Reproduce, exactly and in full, only the lines below from the one containing "find the right" through the one containing "Can you find the black right".

Items from a dataset
**********
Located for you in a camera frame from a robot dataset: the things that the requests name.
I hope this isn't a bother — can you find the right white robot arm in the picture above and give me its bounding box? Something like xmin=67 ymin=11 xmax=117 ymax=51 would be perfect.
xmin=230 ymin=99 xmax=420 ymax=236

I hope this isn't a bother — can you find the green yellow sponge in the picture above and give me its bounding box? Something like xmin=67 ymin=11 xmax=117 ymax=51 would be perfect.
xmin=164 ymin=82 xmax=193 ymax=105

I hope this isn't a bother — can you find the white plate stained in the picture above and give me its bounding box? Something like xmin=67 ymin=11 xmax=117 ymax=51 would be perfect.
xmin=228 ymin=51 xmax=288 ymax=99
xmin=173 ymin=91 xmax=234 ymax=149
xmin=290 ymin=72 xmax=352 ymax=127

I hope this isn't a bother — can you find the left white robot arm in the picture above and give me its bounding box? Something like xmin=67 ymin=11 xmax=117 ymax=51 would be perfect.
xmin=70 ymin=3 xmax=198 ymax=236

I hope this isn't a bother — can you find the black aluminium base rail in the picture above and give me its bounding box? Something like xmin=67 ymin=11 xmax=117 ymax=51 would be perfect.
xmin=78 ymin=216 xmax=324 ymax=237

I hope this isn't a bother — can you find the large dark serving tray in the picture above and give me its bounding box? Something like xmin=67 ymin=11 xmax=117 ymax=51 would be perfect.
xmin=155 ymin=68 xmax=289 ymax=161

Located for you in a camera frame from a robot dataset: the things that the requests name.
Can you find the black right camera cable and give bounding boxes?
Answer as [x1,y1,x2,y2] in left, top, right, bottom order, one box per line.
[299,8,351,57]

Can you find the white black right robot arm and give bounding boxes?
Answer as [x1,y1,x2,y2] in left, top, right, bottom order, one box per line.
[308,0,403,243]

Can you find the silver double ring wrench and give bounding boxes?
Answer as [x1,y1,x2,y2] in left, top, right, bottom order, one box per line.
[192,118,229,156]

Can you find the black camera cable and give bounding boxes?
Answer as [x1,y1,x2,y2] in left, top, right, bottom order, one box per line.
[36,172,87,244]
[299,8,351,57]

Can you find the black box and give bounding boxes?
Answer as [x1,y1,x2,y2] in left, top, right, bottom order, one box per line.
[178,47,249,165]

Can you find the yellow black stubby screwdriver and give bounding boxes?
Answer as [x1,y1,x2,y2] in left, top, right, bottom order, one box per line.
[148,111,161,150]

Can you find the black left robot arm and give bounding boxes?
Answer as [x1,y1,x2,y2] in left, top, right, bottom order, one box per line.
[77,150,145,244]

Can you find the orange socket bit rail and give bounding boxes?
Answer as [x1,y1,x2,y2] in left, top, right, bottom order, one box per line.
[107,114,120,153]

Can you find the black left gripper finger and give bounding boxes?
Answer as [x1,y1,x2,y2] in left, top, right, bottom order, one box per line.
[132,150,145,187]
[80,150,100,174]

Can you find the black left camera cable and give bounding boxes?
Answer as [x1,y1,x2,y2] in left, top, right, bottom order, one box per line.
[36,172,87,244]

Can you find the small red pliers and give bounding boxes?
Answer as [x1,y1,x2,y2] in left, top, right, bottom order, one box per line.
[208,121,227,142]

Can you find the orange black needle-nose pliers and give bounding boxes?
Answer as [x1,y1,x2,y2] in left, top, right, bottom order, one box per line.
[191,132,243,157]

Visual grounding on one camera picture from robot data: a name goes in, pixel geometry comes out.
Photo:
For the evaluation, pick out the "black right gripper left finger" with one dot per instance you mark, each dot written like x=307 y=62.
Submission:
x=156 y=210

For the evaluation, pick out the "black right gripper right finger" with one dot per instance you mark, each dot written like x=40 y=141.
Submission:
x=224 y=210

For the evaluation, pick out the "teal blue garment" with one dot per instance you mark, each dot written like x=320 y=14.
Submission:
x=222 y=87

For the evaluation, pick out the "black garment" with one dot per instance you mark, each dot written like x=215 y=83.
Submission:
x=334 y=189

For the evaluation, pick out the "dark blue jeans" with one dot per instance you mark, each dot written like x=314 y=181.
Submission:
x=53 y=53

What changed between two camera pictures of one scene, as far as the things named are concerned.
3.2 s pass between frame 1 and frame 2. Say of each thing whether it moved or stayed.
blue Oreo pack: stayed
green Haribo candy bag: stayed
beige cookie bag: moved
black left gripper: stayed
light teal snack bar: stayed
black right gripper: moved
**********
Exercise output:
I hope this isn't a bother — can you find the right white robot arm in the picture above and give me its bounding box? Something like xmin=67 ymin=11 xmax=117 ymax=51 would be perfect.
xmin=230 ymin=99 xmax=420 ymax=236

I hope this isn't a bother — can you find the green yellow sponge in the picture above and give me its bounding box? Something like xmin=67 ymin=11 xmax=117 ymax=51 would be perfect.
xmin=164 ymin=82 xmax=193 ymax=105

I hope this isn't a bother — can you find the white plate stained in the picture above and give me its bounding box? Something like xmin=67 ymin=11 xmax=117 ymax=51 would be perfect.
xmin=228 ymin=51 xmax=288 ymax=99
xmin=173 ymin=91 xmax=234 ymax=149
xmin=290 ymin=72 xmax=352 ymax=127

I hope this isn't a bother — can you find the left white robot arm in the picture above and give me its bounding box? Something like xmin=67 ymin=11 xmax=117 ymax=51 would be perfect.
xmin=70 ymin=3 xmax=198 ymax=236

I hope this isn't a bother — can you find the black aluminium base rail in the picture above and give me its bounding box? Something like xmin=67 ymin=11 xmax=117 ymax=51 would be perfect.
xmin=78 ymin=216 xmax=324 ymax=237

I hope this isn't a bother — can you find the large dark serving tray in the picture above and give me its bounding box? Something like xmin=67 ymin=11 xmax=117 ymax=51 would be perfect.
xmin=155 ymin=68 xmax=289 ymax=161

Located for you in a camera frame from a robot dataset: the things that the requests name.
Can you find the black right camera cable and give bounding boxes?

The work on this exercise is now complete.